__AIM OF THE EXERCISE__.
Exactly and only the lines from the first entry through the line with "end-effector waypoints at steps" should be copied, both ends included, with no pictures.

__PROVIDED DATA__.
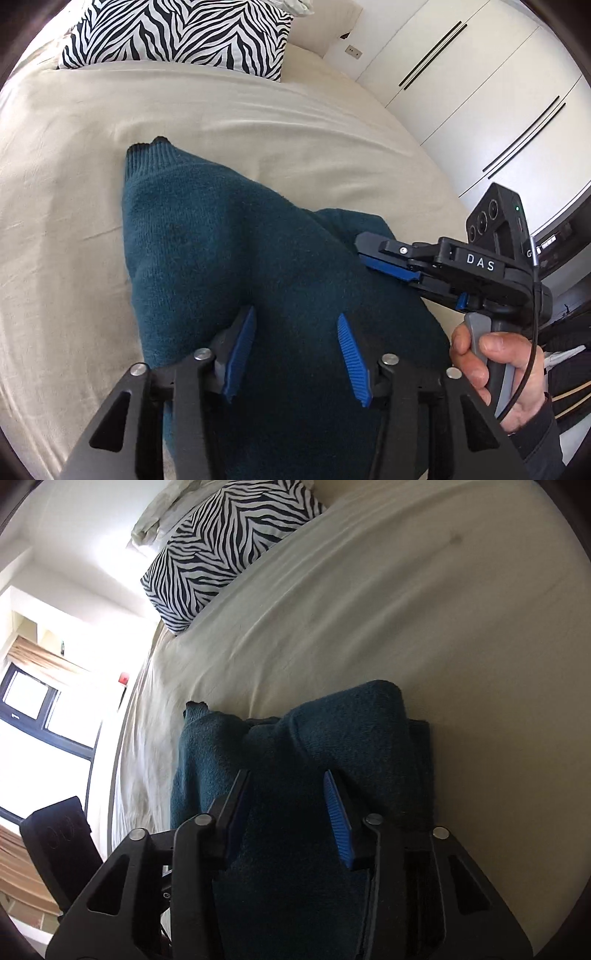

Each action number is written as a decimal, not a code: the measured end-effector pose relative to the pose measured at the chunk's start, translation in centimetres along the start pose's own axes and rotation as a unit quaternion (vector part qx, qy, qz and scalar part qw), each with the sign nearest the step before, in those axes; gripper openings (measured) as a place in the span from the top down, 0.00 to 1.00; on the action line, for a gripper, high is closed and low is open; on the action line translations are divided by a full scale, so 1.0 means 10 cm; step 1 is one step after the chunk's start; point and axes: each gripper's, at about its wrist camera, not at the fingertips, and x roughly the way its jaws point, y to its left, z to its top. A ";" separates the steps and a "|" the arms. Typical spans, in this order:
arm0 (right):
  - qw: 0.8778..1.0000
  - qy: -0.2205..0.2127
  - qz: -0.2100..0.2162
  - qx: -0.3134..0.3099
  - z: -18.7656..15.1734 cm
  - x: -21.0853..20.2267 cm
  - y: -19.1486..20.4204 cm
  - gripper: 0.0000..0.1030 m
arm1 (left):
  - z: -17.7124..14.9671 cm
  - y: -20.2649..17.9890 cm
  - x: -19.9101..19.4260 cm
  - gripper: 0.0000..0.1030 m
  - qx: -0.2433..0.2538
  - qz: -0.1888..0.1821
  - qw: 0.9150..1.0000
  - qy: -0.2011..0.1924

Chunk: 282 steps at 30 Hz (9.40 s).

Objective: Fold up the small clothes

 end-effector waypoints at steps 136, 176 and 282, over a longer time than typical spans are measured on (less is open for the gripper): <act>0.929 -0.133 -0.271 -0.215 -4.22 -2.10 2.78 0.01 | -3.08 0.01 -3.33 0.00 -0.022 0.342 0.927 -0.150; 0.930 -0.103 -0.278 -0.216 -4.26 -1.88 2.68 0.01 | -3.12 0.11 -3.19 0.00 -0.052 0.312 0.941 -0.120; 0.932 -0.088 -0.277 -0.216 -4.33 -1.84 2.47 0.01 | -3.19 0.28 -3.22 0.00 -0.050 0.323 0.938 -0.116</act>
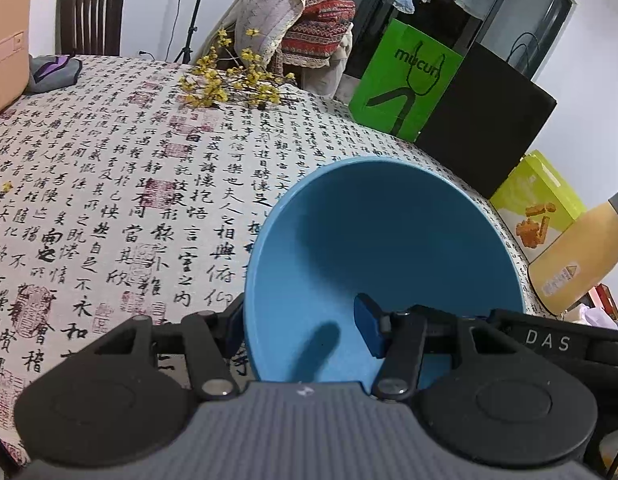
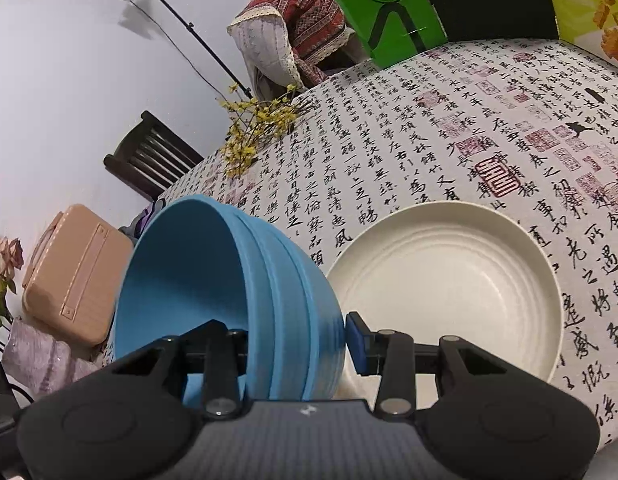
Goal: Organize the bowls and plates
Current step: 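Carry the stacked blue bowls toward the cream plate stack with both grippers, then lower the stacked blue bowls onto the cream plates and open both grippers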
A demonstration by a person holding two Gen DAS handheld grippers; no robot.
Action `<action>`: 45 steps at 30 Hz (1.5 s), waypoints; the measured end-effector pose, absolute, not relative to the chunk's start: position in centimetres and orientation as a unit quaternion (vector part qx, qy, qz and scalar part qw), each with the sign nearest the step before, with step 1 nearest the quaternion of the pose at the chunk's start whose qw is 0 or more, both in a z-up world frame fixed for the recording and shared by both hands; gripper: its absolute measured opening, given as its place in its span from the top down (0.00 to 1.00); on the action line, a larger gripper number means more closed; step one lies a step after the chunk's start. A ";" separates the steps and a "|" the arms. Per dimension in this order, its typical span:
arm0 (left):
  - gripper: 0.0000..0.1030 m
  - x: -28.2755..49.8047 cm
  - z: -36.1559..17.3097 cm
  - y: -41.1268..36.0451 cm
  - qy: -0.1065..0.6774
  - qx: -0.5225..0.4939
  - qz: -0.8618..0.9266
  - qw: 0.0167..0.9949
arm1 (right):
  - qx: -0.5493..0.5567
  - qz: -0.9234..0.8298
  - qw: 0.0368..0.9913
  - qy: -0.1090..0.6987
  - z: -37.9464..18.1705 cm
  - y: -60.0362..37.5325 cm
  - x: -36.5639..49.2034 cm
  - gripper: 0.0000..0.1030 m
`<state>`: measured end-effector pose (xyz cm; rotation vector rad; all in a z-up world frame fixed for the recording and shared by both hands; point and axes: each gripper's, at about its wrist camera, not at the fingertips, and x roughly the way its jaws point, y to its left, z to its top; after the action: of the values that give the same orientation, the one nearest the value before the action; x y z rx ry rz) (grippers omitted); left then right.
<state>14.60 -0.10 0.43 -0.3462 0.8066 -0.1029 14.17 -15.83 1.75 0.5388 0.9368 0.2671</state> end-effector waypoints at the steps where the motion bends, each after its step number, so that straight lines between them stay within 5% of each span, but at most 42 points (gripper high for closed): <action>1: 0.45 14.7 0.4 -0.3 0.391 -0.167 -0.051 0.903 | 0.257 0.125 0.849 0.444 1.8 -16.0 14.1 0.63; 45: 0.45 17.8 -2.4 -7.6 0.430 -0.152 -0.093 0.885 | 0.294 0.076 0.849 0.433 -1.4 -24.5 13.8 0.63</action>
<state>17.81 -7.58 -2.40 -0.3169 0.8949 -0.1930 13.79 -24.46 -1.36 0.6200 0.9117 0.1603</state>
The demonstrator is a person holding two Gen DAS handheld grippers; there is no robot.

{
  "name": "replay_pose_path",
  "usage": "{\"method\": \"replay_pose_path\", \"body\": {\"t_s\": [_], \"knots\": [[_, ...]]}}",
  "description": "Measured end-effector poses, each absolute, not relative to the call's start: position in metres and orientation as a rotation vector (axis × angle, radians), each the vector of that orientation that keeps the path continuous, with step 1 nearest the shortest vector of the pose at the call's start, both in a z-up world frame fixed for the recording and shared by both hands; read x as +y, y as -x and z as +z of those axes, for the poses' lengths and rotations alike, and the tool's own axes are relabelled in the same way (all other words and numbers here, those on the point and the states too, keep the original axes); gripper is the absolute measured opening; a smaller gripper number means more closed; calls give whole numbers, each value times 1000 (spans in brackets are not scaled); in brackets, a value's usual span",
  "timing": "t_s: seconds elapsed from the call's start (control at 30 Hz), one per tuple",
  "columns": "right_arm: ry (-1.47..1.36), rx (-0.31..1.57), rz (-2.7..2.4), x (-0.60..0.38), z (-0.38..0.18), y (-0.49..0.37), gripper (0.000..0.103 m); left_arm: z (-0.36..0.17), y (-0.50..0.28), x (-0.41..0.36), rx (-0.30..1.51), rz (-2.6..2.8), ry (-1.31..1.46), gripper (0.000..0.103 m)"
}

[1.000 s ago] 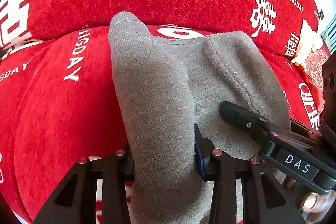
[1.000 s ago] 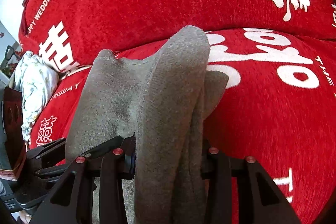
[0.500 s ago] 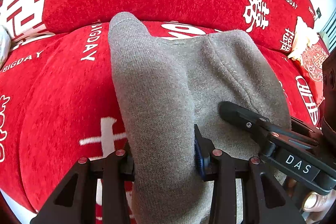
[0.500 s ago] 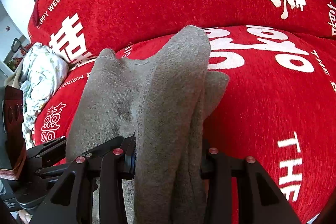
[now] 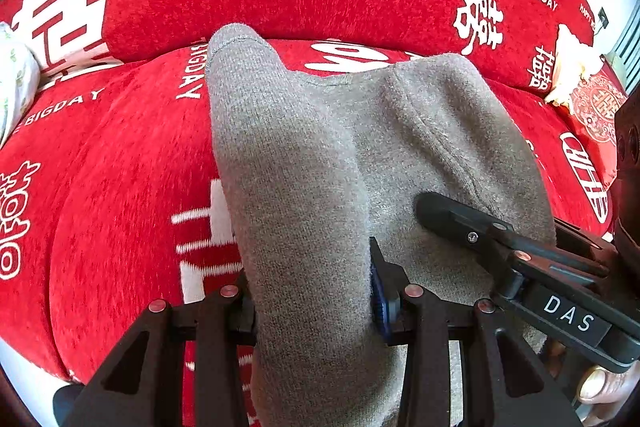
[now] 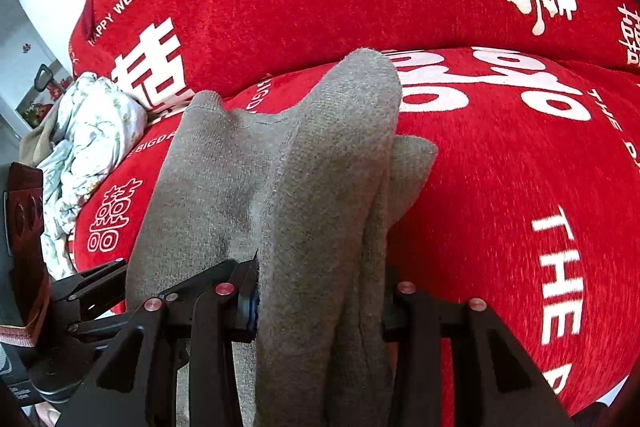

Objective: Fold small clothes

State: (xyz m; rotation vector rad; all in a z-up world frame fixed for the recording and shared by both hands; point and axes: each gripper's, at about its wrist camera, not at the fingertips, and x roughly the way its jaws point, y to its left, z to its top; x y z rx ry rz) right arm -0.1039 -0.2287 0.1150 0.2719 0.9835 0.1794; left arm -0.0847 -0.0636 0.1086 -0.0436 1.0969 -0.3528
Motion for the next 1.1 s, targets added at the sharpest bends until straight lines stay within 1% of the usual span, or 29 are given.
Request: {"method": "replay_pose_path", "body": {"t_s": [0.37,0.43,0.47,0.5,0.53,0.57,0.63,0.73,0.8,0.83,0.87,0.93,1.03,1.07,1.1], "knots": [[-295,986,196,-228,99,124,43,96,106,-62,1092,-345,21,42],[-294,986,200,-229,94,125,43,92,107,-61,1095,-340,29,43],[-301,987,205,-231,91,125,44,89,108,-58,1097,-334,40,48],[-308,988,209,-232,90,125,46,86,109,-55,1097,-320,52,58],[-321,995,214,-237,87,125,50,84,110,-52,1098,-312,58,65],[-342,1003,213,-244,85,126,58,83,111,-45,1096,-287,65,75],[-387,989,162,-261,85,131,64,84,115,-33,1076,-260,89,77],[-390,881,76,-277,107,146,65,97,114,-17,1027,-220,144,77],[-379,822,122,-271,125,148,65,107,109,-16,998,-173,132,77],[-382,807,169,-265,132,148,68,111,103,-21,997,-138,96,77],[-388,808,225,-258,135,145,71,110,99,-25,1007,-114,63,77],[-412,839,307,-247,132,140,71,102,90,-35,1034,-86,-7,77],[-474,931,365,-240,109,138,71,88,89,-38,1044,-60,-61,77],[-482,950,373,-240,101,141,71,86,92,-37,1036,-61,-58,80],[-469,950,365,-239,96,147,71,86,95,-37,1031,-61,-60,87]]}}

__YOUR SOLUTION__.
Each action number is written as a decimal, not a code: the measured end-effector pose relative to the pose measured at the chunk's start, translation in centimetres along the start pose's own axes and rotation as a unit quaternion (vector part qx, qy, qz and scalar part qw), each with the sign nearest the step before, in those axes; gripper openings (measured) as a place in the span from the top down, 0.00 to 1.00; on the action line, for a gripper, high is closed and low is open; on the action line translations are divided by a full scale, so 1.0 means 10 cm; step 1 is one step after the chunk's start; point and axes: each gripper's, at about its wrist camera, not at the fingertips, and x roughly the way its jaws point, y to its left, z to its top. A ";" separates the steps and a "|" the arms. Typical spans, in this order:
arm0 (right):
  - qw: 0.8778..1.0000
  - qy: -0.2205..0.2127
  - qz: -0.2100..0.2162
  - qx: -0.3134..0.3099
  - z: -18.7656..15.1734 cm
  - x: -21.0853..20.2267 cm
  - y: -19.1486..20.4204 cm
  - gripper: 0.0000..0.1030 m
arm1 (left):
  - z: -17.7124..14.9671 cm
  - y: -20.2649..17.9890 cm
  - x: -19.9101..19.4260 cm
  - gripper: 0.0000..0.1030 m
  - qx: -0.2433..0.2538
  - qz: -0.1888..0.1821
  - qw: 0.9150..1.0000
  - qy: -0.2011..0.1924

Chunk: 282 steps at 30 Hz (9.40 s).

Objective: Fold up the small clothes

 end-effector waypoints at steps 136, 176 and 282, over a longer time than typical spans are measured on (less is open for the gripper): <act>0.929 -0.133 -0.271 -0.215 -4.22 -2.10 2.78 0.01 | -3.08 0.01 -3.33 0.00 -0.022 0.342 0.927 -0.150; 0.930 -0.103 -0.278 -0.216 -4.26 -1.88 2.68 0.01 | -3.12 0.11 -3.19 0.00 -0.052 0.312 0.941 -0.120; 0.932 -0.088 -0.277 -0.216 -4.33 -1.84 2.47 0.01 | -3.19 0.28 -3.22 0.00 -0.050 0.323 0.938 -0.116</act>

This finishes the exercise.